Nine extinctions have occurred since introduction of malaria to the islands.  Of these, 6 occurred on Lana'i, Moloka'i and O'ahu; however, these small islands have been radically modified by humans, thus habitat destruction appears to have played a large role.  Stuart Pimm has suggested that behaviour may have affected 2 large, nectar-feeding drepanididae species that have been driven extinct and two smaller ones that have been driven to extirpation ('akoekoe and 'i'iwi) on some islands.  The large species were very aggressive  and were capable of defending high quality resources, but were poorly adapted to exploit poor quality resources.  He speculated that human development reduced the high quality resources (e.g. native hibiscus) and that the larger species were more vulnerable to extinction than smaller taxa that were capable of exploiting the poorer quality resources that remained (e.g. 'akoekoe and 'i'iwi).  Another species, the rare 'akiapola'au, a specialized insectivore, has become endangered because it lives primarily in large koa trees, forests of which have been felled as a wood source and for tourist toys. Another endangered species, the palila, a granivore, exploits seeds of one tree, the mamane.  This tree has been adversely affected by introduced goats and sheep, thereby endangering the bird.

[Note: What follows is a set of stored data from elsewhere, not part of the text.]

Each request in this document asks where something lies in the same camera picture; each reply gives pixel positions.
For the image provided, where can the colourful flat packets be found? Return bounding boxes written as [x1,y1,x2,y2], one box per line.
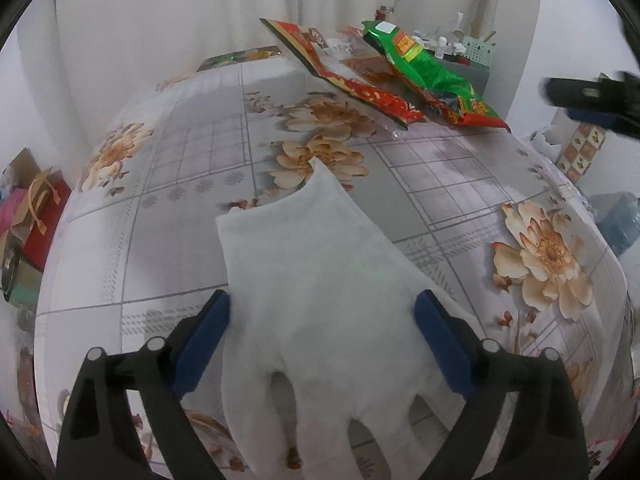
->
[200,47,281,70]

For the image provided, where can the white plastic bag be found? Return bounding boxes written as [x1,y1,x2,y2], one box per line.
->
[530,127,566,161]

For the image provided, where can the magenta bag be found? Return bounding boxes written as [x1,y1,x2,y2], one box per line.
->
[0,190,31,228]

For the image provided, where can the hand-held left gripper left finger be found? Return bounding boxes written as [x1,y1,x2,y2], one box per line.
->
[55,289,232,480]

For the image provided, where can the white curtain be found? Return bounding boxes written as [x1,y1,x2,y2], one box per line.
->
[15,0,543,126]

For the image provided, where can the green plastic basket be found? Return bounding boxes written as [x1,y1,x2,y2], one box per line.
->
[462,35,498,66]

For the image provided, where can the white glove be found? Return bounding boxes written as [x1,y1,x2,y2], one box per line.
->
[215,157,481,478]

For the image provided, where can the floral tablecloth table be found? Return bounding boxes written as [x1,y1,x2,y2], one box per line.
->
[32,55,631,480]

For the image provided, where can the teal box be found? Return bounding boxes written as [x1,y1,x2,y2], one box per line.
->
[10,260,42,306]

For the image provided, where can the patterned tall box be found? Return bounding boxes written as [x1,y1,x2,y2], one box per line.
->
[555,122,606,183]

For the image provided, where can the red gift bag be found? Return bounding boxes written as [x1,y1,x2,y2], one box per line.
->
[20,170,73,271]

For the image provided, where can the metal pot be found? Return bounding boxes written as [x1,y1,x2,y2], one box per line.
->
[0,255,21,301]

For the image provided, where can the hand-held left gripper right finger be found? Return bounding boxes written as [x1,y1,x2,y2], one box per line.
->
[414,289,590,480]

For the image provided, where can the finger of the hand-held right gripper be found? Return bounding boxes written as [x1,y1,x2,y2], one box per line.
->
[541,71,640,138]

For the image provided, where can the grey cabinet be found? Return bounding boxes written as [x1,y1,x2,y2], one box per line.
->
[440,57,493,98]

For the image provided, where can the green snack packet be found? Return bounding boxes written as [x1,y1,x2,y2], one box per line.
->
[361,19,511,133]

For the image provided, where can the red snack packet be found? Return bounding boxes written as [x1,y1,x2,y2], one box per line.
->
[259,17,426,131]

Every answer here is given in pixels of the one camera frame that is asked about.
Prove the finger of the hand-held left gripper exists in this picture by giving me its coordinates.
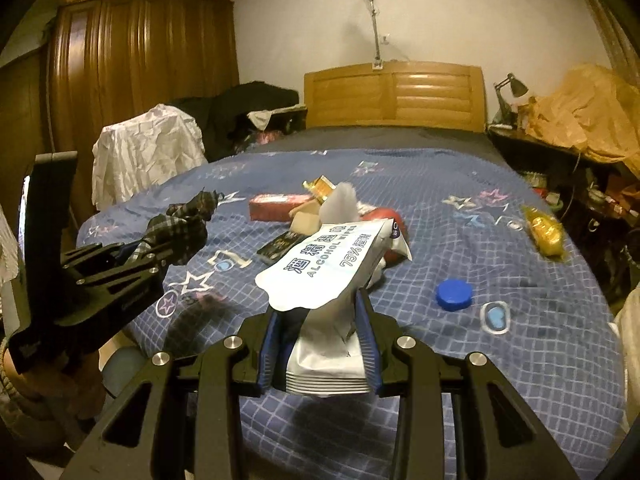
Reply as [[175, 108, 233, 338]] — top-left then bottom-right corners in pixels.
[[62, 241, 174, 282], [59, 264, 171, 331]]

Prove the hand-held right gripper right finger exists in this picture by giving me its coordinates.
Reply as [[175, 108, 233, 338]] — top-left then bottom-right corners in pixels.
[[350, 287, 568, 480]]

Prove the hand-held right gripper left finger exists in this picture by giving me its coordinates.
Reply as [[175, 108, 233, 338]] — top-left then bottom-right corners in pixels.
[[70, 307, 293, 480]]

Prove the dark plaid cloth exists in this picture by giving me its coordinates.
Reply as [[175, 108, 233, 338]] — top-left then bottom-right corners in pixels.
[[142, 187, 223, 266]]

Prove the white wet wipes packet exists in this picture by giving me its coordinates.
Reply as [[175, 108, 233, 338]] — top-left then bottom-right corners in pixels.
[[255, 217, 413, 398]]

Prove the blue bottle cap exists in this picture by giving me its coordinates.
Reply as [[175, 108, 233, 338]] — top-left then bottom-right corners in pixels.
[[435, 280, 473, 309]]

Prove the black packet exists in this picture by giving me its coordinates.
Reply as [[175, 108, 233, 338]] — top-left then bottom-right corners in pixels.
[[256, 231, 303, 262]]

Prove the white crumpled cloth cover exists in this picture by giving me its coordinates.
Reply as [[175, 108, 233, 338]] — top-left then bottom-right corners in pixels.
[[91, 103, 208, 211]]

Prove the blue checked bedsheet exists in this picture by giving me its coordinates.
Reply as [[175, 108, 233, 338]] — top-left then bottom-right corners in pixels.
[[75, 147, 626, 480]]

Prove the red round container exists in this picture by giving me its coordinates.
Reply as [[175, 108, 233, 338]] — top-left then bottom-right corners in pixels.
[[357, 205, 407, 266]]

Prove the beige block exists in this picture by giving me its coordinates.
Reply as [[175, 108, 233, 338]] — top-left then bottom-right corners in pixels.
[[289, 200, 321, 235]]

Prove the red box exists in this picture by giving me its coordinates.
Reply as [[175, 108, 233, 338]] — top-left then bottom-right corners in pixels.
[[248, 192, 321, 222]]

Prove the yellow snack wrapper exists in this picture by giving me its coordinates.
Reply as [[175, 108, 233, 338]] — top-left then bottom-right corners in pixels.
[[301, 175, 337, 201]]

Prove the dark clothes pile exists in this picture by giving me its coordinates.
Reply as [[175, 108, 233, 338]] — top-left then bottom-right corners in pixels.
[[172, 81, 306, 158]]

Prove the gold foil wrapper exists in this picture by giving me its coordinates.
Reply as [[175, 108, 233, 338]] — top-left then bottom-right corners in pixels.
[[520, 204, 571, 261]]

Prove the brown wooden wardrobe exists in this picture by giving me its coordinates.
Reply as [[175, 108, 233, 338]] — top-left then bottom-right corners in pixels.
[[0, 0, 241, 241]]

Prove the dark wooden desk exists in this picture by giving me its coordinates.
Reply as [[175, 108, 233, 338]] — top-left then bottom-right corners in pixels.
[[487, 122, 640, 241]]

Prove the light wooden headboard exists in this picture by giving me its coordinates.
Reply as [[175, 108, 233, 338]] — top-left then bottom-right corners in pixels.
[[303, 61, 488, 133]]

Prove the dark desk lamp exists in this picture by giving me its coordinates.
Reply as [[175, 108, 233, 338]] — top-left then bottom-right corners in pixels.
[[492, 72, 530, 126]]

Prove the orange cloth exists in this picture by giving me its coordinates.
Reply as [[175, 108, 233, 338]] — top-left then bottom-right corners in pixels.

Thus, it appears that many of the honeycreepers are endangered because of their extreme specialization (habitat or food), which itself is a result of dramatic adaptive radiation.  This problem may be compounded by introduced diseases, mammals, and exotic birds.


Hawaiian Drosophila

  see image: Drosophila phylogeny of picture-wing Drosophila of Hawai'i, representing only a small fraction of all flies on the islands. (Futuyma 1986)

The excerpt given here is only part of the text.